JMIR Med Inform ; 9(3): e23215, 2021 Mar 22.
Artigo em Inglês | MEDLINE | ID: mdl-33749613

RESUMO

BACKGROUND: The clinical mitigation of intracranial hypertension due to traumatic brain injury requires timely knowledge of intracranial pressure to avoid secondary injury or death. Noninvasive intracranial pressure (nICP) estimation that operates sufficiently fast at multihour timescales and requires only common patient measurements is a desirable tool for clinical decision support and improving traumatic brain injury patient outcomes.
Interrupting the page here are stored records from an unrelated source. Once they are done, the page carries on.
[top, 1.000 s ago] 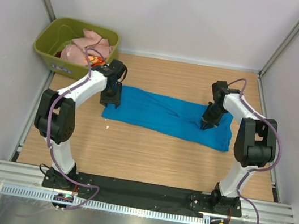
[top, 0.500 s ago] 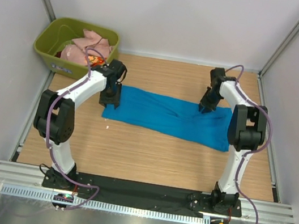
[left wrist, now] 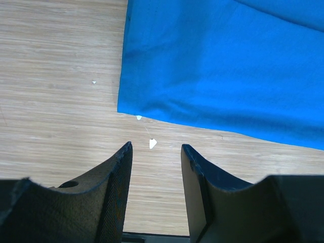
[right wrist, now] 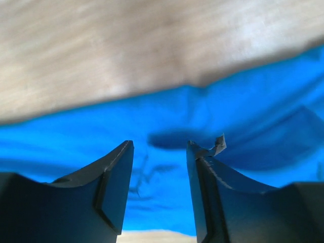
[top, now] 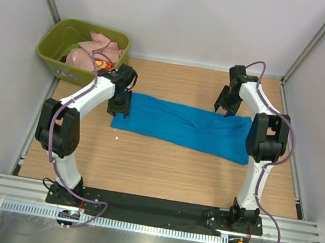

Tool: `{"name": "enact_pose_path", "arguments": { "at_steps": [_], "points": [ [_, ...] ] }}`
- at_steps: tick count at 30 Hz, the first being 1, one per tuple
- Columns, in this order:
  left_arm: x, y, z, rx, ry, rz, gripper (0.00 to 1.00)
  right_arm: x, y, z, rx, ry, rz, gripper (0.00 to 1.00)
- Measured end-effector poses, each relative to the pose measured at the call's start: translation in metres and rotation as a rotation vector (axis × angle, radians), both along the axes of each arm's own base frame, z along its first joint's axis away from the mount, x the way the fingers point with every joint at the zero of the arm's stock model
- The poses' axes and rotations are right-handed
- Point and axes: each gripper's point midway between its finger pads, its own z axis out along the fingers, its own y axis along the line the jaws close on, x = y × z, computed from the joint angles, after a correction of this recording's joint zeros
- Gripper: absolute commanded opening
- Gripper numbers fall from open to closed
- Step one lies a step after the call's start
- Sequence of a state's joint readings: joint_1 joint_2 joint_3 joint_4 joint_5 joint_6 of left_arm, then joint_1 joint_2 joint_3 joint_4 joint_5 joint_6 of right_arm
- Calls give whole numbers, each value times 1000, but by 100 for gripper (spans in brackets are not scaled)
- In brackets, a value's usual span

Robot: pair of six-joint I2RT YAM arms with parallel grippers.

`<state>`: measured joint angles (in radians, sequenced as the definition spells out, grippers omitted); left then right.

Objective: Fold and stack the t-shirts
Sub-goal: Fold the tshirt

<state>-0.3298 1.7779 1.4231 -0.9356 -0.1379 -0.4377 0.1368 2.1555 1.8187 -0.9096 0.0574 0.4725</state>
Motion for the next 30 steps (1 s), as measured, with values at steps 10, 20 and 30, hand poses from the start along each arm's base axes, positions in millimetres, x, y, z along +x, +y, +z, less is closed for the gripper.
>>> {"name": "enact_pose_path", "arguments": {
  "at_steps": [10, 20, 30],
  "points": [
    [-1, -3, 0, -18, 6, -6, 45, -15, 16, 13, 87, -8, 100, 41],
    [-1, -4, 0, -21, 7, -7, 45, -23, 18, -20, 66, 95, 88, 45],
    [-1, -4, 0, -27, 9, -7, 45, -25, 24, -34, 50, 123, 100, 27]
  ]
}}
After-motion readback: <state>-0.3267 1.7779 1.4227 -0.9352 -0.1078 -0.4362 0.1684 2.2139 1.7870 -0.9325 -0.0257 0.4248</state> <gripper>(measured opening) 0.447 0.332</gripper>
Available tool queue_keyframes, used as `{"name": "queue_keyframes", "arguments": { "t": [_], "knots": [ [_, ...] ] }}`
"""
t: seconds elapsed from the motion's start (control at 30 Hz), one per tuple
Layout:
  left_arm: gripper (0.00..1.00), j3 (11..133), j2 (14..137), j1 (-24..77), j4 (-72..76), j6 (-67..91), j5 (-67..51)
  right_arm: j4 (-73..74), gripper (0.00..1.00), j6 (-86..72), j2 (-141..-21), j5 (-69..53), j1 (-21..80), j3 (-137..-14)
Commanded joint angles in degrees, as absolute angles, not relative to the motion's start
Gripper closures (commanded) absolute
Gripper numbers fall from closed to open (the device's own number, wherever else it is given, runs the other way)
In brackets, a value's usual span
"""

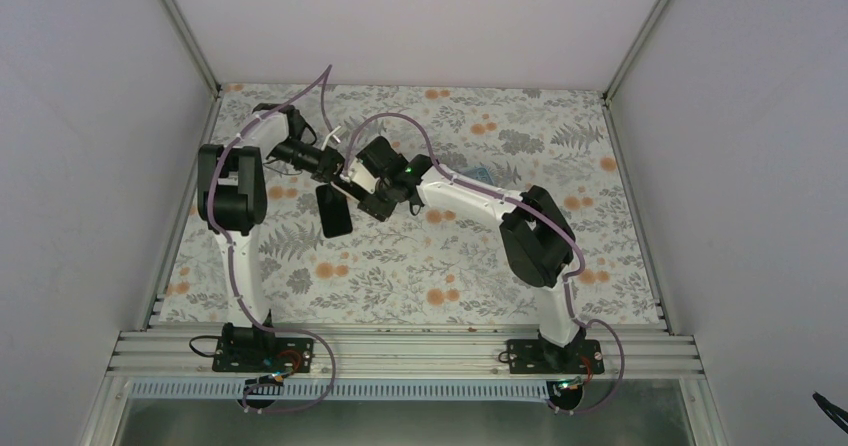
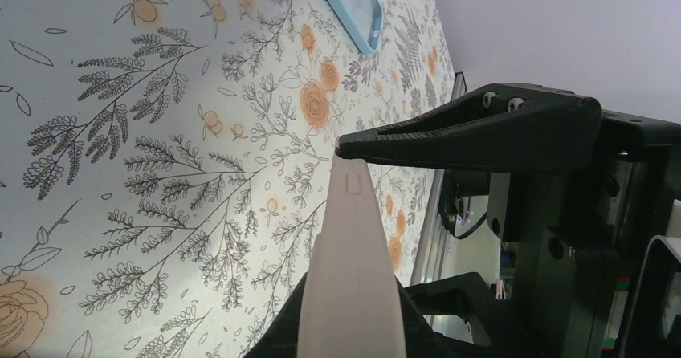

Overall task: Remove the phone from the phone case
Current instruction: Remove the phone case from the phone.

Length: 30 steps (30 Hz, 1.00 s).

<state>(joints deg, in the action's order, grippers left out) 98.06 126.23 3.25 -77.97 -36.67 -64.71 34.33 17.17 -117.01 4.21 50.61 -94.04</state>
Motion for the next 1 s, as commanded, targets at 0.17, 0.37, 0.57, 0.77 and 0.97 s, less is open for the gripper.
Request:
{"name": "queue_keyframes", "arguments": {
  "t": [0.17, 0.37, 0.57, 0.77, 0.97],
  "knots": [
    [0.98, 99.6, 122.3, 3.6, -77.9, -41.5, -65.9, 33.2, 0.04, 19.5, -114.5, 4.2, 50.0, -93.3],
    [0.98, 101.1, 121.2, 3.6, -77.9, -41.5, -65.1, 35.7, 0.00, 19.9, -113.6, 2.3, 48.9, -91.9],
    [0.98, 101.1, 119.7, 3.6, -77.9, -41.6, -63.0, 36.3, 0.00, 20.2, -109.3, -1.3, 46.9, -87.9],
    [0.98, 100.0, 117.0, 3.6, -77.9, -43.3, -60.8, 38.5, 0.00, 21.9, -104.5, -10.6, 42.3, -83.3],
    [0.98, 98.7, 112.7, 4.2, -77.9, -46.1, -58.1, 46.4, 0.00, 32.5, -104.2, -21.4, 39.7, -83.3]
  ]
}}
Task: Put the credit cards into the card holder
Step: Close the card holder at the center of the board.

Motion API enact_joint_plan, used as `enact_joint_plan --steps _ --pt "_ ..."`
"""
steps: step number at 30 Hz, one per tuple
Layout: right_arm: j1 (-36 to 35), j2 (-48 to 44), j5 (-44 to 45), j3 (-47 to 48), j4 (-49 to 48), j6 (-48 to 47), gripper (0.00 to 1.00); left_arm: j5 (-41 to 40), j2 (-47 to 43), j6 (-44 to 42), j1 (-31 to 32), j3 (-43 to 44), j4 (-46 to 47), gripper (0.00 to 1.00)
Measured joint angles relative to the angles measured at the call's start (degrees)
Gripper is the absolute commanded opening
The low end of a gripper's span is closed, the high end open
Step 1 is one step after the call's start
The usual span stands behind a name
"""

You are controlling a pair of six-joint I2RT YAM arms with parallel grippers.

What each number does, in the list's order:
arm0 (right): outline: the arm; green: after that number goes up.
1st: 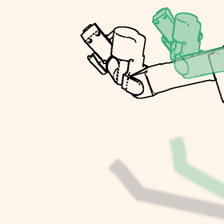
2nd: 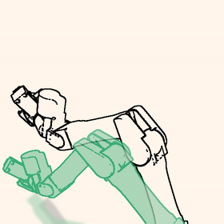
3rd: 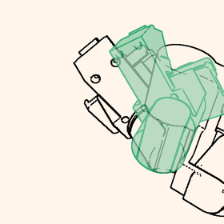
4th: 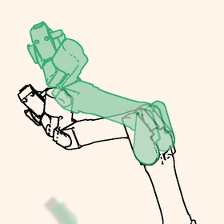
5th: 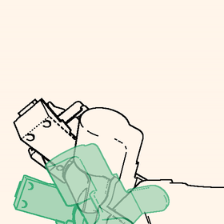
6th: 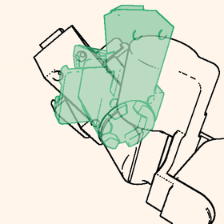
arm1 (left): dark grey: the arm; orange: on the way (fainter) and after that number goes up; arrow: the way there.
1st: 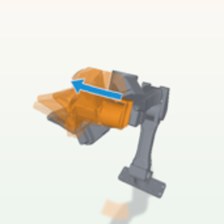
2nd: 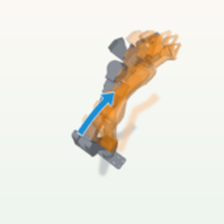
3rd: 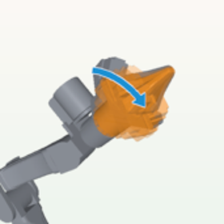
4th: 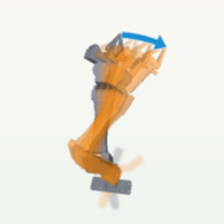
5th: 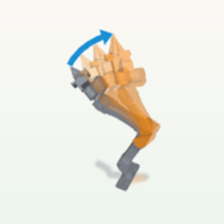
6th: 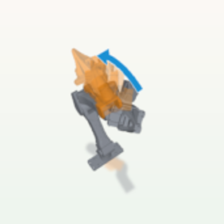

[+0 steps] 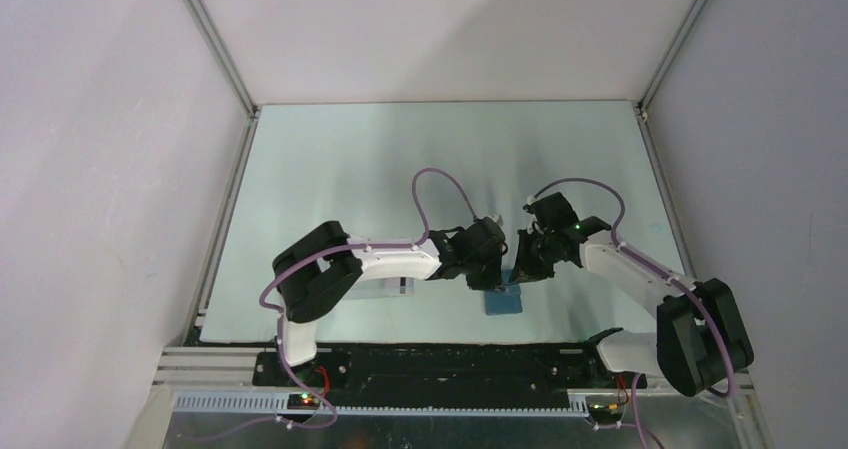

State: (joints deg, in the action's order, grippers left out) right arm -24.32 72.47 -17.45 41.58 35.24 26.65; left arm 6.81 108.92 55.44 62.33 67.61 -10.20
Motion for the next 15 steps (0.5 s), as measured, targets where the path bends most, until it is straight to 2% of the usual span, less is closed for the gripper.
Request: enact_joint_plan --steps 15 --pt "-1.14 3.45 0.11 -0.5 -0.85 0.02 0.0 -0.59 0.0 0.0 0.28 -0.46 -0.26 0.0"
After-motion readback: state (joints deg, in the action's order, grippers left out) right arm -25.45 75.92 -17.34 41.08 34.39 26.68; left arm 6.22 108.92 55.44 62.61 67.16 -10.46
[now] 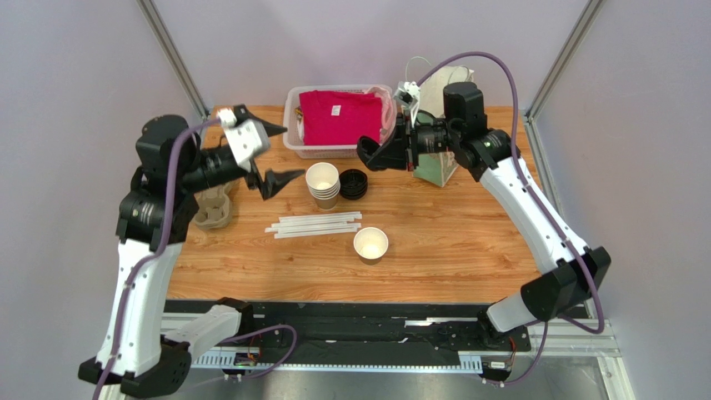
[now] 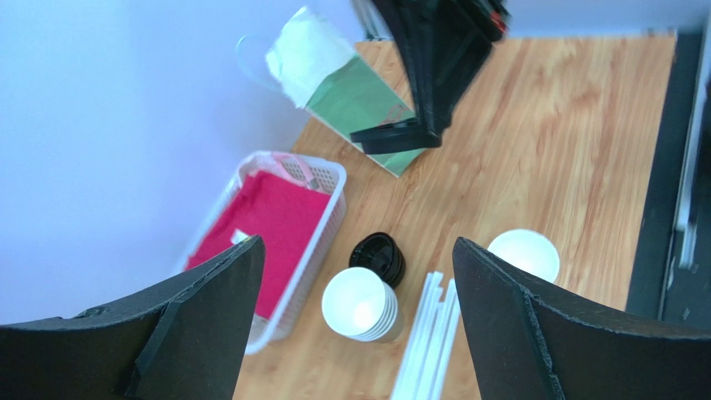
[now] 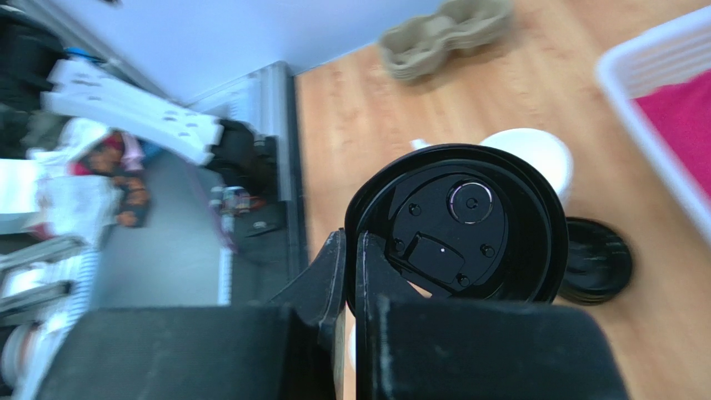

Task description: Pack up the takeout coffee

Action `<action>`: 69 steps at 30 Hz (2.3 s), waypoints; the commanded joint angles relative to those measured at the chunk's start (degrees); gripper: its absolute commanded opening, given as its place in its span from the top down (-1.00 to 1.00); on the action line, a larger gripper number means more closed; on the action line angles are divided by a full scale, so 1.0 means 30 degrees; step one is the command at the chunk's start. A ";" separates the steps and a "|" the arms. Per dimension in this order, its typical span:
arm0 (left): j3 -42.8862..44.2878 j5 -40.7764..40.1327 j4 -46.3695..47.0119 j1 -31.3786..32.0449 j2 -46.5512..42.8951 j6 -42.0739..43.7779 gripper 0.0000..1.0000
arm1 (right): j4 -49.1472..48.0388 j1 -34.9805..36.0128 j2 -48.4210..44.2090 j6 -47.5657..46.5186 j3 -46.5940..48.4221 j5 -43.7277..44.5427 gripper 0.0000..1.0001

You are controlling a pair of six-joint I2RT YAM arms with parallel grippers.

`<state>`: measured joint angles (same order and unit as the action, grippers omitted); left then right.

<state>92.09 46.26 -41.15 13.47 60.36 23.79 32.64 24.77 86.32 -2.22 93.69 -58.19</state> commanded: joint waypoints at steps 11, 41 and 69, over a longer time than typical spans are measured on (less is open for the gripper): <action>-0.2161 -0.7212 -0.5007 1.1759 0.0384 1.2986 -0.68 | -0.3880 0.0208 -0.5423 0.6628 -0.7615 -0.6322 1.00; -0.4067 -0.5197 -0.1607 1.4053 0.2702 0.7315 0.83 | 0.1158 0.1851 -0.3902 0.2558 -0.4719 -0.6710 1.00; -1.5022 0.3711 1.7259 0.5676 0.3025 -2.4130 1.00 | 0.6052 0.2434 -0.5486 -0.2454 -0.3164 1.0901 -0.06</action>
<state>47.53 56.29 0.78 31.99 69.87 -40.14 49.54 29.91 68.93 -7.46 84.25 -29.45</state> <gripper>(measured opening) 0.302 0.534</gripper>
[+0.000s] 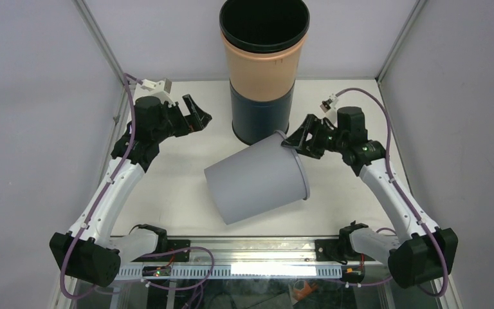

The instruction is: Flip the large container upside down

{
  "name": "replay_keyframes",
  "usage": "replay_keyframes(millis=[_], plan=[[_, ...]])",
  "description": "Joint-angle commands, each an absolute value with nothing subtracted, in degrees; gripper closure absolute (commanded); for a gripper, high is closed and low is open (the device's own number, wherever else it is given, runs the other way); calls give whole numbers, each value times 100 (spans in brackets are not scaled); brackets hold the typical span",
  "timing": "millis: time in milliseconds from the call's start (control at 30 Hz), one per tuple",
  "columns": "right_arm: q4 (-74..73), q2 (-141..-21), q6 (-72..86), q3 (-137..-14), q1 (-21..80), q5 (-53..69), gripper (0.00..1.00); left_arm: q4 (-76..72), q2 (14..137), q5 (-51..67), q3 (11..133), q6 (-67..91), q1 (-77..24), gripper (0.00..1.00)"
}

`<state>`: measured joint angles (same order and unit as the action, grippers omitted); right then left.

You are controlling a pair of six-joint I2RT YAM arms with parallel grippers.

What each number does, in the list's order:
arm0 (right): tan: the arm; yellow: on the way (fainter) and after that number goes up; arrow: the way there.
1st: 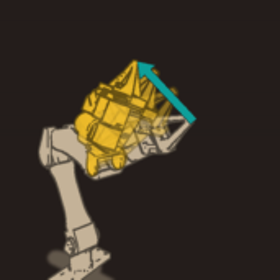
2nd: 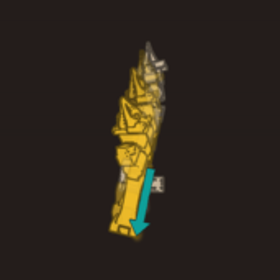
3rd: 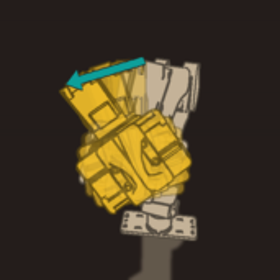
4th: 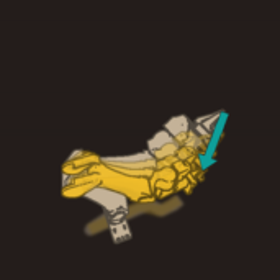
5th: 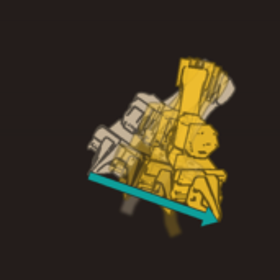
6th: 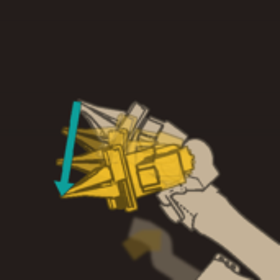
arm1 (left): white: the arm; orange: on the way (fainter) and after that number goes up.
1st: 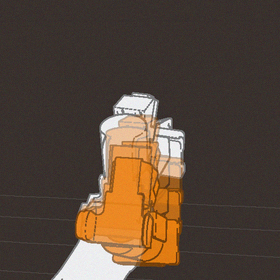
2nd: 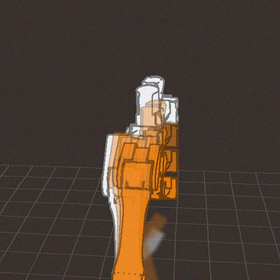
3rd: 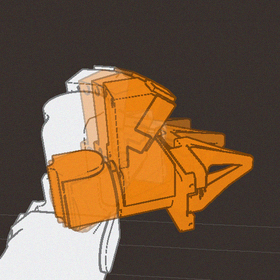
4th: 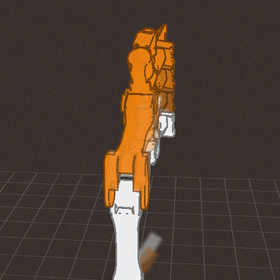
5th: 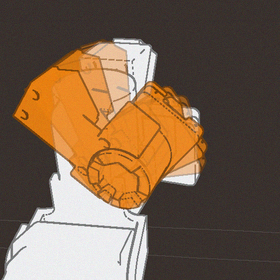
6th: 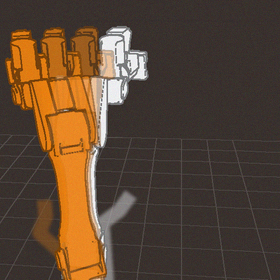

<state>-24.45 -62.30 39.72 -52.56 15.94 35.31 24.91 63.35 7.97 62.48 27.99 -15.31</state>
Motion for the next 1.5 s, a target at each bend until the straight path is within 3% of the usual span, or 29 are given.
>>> replay_keyframes(millis=[0,200,367,567,733,967,1200,1467], plan=[[-4118,-6344,2423,-6254,1697,2367,30,2671,6231,1292,6342,2769,-1517,1],[-5015,-6547,1722,-6913,2145,1297,33,2921,6174,1892,6128,3077,-1516,1],[-5210,-6664,1535,-7190,2405,1026,39,3379,6030,1690,6138,3010,-1511,1],[-5437,-6835,1440,-7419,2507,608,56,4463,6272,1494,6700,2734,-1518,1],[-5603,-6877,1467,-7633,2505,483,56,5470,6460,1301,7056,2630,-1516,1],[-5856,-7044,1411,-7749,2507,81,51,5238,6070,1727,6594,2958,-1525,2],[-5902,-7022,1356,-7881,2553,-37,71,4918,5875,2047,6156,3077,-1530,7],[-5828,-7145,1312,-7806,2584,-83,72,4394,5770,2519,5579,3427,-1688,17]])
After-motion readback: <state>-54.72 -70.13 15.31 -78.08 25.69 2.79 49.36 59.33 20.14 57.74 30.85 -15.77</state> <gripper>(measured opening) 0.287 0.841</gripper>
However, existing model-based nICP estimation methods may be too slow or require data that are not easily obtained. OBJECTIVE: This work considers short- and real-time nICP estimation at multihour timescales based on arterial blood pressure (ABP) to better inform the ongoing development of practical models with commonly available data. METHODS: We assess and analyze the effects of two distinct pathways of model development, either by increasing physiological integration using a simple pressure estimation model, or by increasing physiological fidelity using a more complex model. Comparison of the model approaches is performed using a set of quantitative model validation criteria over hour-scale times applied to model nICP estimates in relation to observed ICP. RESULTS: The simple fully coupled estimation scheme based on windowed regression outperforms a more complex nICP model with prescribed intracranial inflow when pulsatile ABP inflow conditions are provided. We also show that the simple estimation data requirements can be reduced to 1-minute averaged ABP summary data under generic waveform representation. CONCLUSIONS: Stronger performance of the simple bidirectional model indicates that feedback between the systemic vascular network and nICP estimation scheme is crucial for modeling over long intervals. However, simple model reduction to ABP-only dependence limits its utility in cases involving other brain injuries such as ischemic stroke and subarachnoid hemorrhage. Additional methodologies and considerations needed to overcome these limitations are illustrated and discussed.